Ceres estaba allí tumbada, sus pulmones no le respondían. Moría por coger aire, la cabeza le daba vueltas, intentó gatear sobre sus manos y rodillas, pero rápidamente volvió a caerse.

Allí tumbada sin aliento con la cara contra la áspera tierra, vio que el omnigato se dirigía hacia Sartes. Al ver a su hermano en un estado tan indefenso, le ardían las entrañas. Se obligó a respirar y distinguió con total claridad lo que tenía que hacer para salvar a su hermano.

La energía la inundó, dándole fuerza al instante y se puso de pie, cogió la espada del suelo y corrió tan rápido hacia la bestia que ella estaba convencida de que estaba volando.

La bestia estaba tan solo a tres metros. Menos de tres. Menos de dos. Uno.

Ceres apretó los dientes y se lanzó sobre la espalda de la bestia, clavándole sus insistentes dedos en su puntiagudo pelaje, desesperada por desviar la atención de su hermano.

El omnigato se puso de pie y sacudió la parte superior de su cuerpo, moviendo su cuerpo de delante hacia atrás. Pero su sujeción fuerte como el hierro y su decisión eran más fuertes que los intentos del animal por tirarla al suelo.

Cuando la criatura volvió a ponerse sobre cuatro patas, Ceres aprovechó la ocasión. Levantó su espada en alto y se la clavó a la bestia en el cuello.

El animal chilló y se levantó sobre sus patas traseras, mientras la multitud gritaba.

Al acercar una pata a Ceres, el animal le clavó las garras en la espalda y Ceres gritó de dolor, las garras parecían puñales atravesándole la carne. El omnigato la agarró y la lanzó contra la pared y fue a parar a varios metros de Sartes.

“¡Ceres!” exclamó Sartes.

Le resonaban los oídos, Ceres luchaba por incorporarse, la parte posterior de su cabeza le punzaba, un líquido caliente corría por su nuca. No había tiempo para valorar la gravedad de la herida. El omnigato se dirigía de nuevo hacia ella.

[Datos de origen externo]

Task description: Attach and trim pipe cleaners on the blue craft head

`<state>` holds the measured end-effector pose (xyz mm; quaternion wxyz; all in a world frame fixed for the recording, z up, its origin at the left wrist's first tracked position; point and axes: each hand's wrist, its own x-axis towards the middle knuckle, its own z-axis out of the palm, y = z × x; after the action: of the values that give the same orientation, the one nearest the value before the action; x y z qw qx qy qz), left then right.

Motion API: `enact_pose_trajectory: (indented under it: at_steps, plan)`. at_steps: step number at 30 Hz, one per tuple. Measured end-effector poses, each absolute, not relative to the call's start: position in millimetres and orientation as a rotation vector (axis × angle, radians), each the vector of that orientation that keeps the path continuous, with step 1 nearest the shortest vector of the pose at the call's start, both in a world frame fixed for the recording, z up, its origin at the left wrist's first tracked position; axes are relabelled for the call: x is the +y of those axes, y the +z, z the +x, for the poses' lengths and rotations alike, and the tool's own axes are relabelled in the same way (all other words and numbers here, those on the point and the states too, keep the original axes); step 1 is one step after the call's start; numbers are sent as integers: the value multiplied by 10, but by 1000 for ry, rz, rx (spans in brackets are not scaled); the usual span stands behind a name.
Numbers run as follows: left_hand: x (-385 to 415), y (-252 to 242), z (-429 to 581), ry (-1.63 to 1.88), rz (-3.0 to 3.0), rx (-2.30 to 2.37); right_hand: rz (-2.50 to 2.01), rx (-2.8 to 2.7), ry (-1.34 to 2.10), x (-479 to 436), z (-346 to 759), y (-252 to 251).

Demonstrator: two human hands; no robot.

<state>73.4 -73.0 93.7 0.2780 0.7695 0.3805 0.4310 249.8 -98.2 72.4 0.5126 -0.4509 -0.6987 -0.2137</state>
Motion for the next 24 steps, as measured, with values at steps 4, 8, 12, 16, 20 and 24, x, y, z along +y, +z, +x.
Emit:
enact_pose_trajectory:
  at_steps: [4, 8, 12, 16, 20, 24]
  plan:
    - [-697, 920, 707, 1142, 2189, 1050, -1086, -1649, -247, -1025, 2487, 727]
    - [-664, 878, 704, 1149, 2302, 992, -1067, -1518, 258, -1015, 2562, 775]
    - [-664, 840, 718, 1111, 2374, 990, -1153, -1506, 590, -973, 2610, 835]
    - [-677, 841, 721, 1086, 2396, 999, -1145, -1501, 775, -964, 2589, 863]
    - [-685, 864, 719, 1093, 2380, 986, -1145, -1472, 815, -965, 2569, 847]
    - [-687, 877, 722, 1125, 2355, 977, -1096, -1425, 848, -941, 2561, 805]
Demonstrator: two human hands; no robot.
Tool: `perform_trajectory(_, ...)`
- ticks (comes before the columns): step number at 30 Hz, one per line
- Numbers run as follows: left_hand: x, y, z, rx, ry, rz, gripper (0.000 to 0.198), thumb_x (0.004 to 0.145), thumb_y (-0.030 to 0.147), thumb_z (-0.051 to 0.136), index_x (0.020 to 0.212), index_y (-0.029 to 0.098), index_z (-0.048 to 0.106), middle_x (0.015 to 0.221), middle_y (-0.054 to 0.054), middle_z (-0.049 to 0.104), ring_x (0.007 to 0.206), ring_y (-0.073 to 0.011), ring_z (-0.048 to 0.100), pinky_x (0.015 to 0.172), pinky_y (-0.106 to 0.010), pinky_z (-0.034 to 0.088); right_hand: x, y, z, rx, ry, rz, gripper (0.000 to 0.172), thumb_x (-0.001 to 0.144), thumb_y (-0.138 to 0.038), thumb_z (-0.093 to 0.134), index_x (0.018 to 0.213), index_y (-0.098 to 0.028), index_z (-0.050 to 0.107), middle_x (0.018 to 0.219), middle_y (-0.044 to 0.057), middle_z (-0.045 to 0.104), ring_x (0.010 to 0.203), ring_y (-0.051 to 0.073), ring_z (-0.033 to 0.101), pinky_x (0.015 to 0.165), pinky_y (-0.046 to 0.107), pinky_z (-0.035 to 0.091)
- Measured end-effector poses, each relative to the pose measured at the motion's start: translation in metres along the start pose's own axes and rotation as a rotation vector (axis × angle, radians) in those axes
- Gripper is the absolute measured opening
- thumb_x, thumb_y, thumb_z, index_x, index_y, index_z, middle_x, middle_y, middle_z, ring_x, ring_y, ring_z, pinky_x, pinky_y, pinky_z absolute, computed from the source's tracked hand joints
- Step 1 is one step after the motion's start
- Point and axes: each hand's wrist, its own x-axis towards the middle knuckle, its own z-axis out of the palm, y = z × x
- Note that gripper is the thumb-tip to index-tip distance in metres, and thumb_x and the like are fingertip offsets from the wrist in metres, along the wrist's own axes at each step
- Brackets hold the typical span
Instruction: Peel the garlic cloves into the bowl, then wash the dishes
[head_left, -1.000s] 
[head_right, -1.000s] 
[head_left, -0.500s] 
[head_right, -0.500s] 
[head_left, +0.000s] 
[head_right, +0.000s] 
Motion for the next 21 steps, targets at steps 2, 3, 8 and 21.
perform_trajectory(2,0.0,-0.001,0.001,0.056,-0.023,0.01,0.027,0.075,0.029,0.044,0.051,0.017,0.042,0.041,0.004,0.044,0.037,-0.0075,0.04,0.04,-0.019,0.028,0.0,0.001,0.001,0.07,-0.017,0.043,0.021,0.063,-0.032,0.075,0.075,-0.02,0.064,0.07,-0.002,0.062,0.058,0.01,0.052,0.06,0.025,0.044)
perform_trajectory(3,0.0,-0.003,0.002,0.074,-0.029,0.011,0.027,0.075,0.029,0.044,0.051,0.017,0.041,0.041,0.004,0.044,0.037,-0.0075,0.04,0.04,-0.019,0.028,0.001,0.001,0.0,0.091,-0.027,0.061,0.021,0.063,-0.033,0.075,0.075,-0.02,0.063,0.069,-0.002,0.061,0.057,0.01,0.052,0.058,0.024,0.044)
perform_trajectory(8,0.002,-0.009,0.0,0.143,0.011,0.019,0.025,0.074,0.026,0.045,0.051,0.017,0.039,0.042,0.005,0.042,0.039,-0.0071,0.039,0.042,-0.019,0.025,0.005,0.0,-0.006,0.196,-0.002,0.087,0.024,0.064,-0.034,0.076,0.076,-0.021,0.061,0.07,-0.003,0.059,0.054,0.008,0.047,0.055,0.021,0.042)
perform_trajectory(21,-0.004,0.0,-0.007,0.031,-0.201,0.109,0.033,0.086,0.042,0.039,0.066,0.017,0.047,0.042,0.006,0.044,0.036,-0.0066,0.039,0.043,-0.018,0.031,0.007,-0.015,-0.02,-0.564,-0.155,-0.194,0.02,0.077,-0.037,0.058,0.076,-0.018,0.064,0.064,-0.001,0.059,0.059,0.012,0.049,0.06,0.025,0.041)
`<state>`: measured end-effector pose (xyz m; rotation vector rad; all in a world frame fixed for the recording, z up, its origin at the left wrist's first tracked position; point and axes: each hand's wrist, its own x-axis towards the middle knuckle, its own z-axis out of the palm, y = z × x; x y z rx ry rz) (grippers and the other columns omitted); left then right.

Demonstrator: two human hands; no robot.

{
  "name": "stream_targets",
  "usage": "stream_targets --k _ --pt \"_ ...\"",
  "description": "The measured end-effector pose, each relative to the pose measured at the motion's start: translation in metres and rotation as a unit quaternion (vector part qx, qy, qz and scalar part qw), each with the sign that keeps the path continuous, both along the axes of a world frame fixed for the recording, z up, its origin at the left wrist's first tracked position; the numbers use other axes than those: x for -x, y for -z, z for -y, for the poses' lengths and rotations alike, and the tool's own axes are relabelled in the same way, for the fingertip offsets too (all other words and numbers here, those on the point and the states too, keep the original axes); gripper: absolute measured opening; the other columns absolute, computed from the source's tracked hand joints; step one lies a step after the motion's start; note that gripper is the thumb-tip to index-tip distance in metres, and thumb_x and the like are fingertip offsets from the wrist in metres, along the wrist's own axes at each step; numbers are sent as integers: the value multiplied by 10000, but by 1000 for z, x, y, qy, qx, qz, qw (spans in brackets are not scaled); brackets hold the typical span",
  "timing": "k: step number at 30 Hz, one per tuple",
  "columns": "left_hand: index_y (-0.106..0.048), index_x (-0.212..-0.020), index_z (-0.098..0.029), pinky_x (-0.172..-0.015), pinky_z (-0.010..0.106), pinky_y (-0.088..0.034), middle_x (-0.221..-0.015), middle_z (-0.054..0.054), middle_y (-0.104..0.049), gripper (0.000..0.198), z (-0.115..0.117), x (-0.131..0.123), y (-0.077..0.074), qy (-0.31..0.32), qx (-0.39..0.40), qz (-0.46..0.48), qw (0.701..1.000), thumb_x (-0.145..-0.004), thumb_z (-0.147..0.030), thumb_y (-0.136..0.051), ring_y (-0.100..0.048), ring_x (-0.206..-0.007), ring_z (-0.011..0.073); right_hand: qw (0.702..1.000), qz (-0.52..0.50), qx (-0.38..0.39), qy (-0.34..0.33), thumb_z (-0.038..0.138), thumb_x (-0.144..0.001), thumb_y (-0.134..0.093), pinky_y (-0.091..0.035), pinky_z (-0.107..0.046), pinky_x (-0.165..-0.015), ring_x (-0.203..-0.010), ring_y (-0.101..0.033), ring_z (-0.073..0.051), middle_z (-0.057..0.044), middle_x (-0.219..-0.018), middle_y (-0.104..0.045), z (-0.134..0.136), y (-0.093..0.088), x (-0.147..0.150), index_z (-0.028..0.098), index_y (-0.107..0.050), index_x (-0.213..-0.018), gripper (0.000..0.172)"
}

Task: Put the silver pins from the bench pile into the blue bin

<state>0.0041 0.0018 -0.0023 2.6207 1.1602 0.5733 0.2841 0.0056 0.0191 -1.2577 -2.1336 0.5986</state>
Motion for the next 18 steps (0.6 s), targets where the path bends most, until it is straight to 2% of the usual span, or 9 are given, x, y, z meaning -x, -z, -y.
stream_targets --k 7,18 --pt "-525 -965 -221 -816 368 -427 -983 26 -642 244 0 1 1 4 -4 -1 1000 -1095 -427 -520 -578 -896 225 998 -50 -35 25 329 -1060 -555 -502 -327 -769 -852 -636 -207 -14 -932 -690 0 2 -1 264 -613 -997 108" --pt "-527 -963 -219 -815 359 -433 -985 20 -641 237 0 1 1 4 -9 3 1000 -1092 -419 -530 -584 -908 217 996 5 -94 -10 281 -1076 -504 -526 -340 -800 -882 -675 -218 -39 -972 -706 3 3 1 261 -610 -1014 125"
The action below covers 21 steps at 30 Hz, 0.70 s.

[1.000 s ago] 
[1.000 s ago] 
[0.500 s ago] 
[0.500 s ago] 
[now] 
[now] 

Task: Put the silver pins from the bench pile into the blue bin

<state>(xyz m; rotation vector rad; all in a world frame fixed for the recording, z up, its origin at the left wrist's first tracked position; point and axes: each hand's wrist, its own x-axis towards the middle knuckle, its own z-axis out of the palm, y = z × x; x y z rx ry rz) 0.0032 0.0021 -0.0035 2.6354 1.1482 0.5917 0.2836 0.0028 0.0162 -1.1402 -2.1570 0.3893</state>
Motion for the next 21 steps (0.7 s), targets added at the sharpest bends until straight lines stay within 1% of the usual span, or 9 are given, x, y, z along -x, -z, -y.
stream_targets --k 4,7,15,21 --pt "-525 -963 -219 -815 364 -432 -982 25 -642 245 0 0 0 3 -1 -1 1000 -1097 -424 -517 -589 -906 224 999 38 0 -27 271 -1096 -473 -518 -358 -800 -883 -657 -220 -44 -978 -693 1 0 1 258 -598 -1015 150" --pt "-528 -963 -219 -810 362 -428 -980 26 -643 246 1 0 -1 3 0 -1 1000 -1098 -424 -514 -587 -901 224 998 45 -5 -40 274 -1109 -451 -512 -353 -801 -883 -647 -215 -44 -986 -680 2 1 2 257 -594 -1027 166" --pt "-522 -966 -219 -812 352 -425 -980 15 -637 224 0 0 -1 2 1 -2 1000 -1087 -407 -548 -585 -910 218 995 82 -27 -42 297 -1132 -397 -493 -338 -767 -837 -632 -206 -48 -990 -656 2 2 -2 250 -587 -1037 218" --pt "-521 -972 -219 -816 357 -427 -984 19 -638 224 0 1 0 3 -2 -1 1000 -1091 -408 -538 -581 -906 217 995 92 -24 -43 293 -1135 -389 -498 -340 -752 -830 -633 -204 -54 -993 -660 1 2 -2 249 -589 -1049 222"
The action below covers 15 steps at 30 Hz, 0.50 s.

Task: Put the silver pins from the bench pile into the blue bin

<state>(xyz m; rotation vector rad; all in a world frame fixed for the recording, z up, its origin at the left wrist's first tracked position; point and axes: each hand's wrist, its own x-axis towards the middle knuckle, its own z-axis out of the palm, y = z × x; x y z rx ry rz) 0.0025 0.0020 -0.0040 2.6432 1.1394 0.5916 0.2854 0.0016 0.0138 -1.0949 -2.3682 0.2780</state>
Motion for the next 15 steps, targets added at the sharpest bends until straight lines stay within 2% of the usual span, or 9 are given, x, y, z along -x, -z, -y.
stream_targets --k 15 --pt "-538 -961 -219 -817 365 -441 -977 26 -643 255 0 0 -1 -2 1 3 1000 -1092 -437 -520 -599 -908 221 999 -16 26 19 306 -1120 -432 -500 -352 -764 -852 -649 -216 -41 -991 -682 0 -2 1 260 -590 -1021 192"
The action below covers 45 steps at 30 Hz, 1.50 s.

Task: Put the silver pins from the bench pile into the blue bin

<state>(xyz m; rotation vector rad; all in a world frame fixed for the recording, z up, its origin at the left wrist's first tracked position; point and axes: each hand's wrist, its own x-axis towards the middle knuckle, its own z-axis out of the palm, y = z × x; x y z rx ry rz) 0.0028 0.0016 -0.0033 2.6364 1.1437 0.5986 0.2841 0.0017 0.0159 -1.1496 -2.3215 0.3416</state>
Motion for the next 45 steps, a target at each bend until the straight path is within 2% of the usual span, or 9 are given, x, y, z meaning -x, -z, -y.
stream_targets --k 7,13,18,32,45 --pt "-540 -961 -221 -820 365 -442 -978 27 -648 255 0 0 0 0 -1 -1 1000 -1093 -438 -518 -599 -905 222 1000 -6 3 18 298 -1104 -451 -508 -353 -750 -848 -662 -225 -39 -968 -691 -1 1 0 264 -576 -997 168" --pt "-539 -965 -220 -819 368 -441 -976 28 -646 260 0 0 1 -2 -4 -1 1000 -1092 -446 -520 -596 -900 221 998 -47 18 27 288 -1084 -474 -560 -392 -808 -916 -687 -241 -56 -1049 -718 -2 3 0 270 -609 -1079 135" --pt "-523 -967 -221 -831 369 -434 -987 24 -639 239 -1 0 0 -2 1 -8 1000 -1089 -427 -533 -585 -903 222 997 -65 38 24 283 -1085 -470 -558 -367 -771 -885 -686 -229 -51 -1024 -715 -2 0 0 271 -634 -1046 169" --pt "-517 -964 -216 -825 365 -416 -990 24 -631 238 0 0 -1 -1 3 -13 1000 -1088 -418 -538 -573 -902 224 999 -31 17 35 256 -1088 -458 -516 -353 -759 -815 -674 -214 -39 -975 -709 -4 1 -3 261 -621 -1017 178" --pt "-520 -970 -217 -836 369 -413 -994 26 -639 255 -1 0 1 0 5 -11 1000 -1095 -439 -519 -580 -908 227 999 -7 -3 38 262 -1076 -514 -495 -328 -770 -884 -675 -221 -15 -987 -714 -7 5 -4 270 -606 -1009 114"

A medida que la bestia se le echaba encima, Ceres se quedaba sin opciones. Sin ni siquiera pensarlo, instintivamente levantó una mano delante de ella. Pensaba que sería la última cosa que vería.

Justo cuando el omnigato se le abalanzaba, Ceres sintió como si una bola de fuego se le encendiera en el pecho y, de repente, sintió como una bola de fuego salía disparada de su mano.

En el aire, la bestia de repente se quedó flácido.

Impactó contra el suelo y fue resbalando hasta detenerse encima de sus piernas. Medio esperando que el animal volviera a la vida y acabara con ella, Ceres aguantó la respiración y lo observaba allí tumbada.

Pero la criatura no se movía.

Desconcertada, Ceres se miró la mano. Al no ver lo que había sucedido, la multitud probablemente pensó que el animal murió porque ella lo había apuñalado antes. Pero ella sabía la verdad. Alguna fuerza misteriosa había salido de su mano y había matado a la bestia en un instante. ¿De qué fuerza se trataba? Nunca antes le había sucedido una cosa así y no sabía muy bien qué hacer con ello.

¿Quién era ella para poseer aquel poder?

Asustada, dejó caer su mano al suelo.

Levantó sus dudosos ojos y vio que el estadio se había quedado en silencio.

Y no pudo evitar hacerse una pregunta. ¿Lo habían visto ellos también?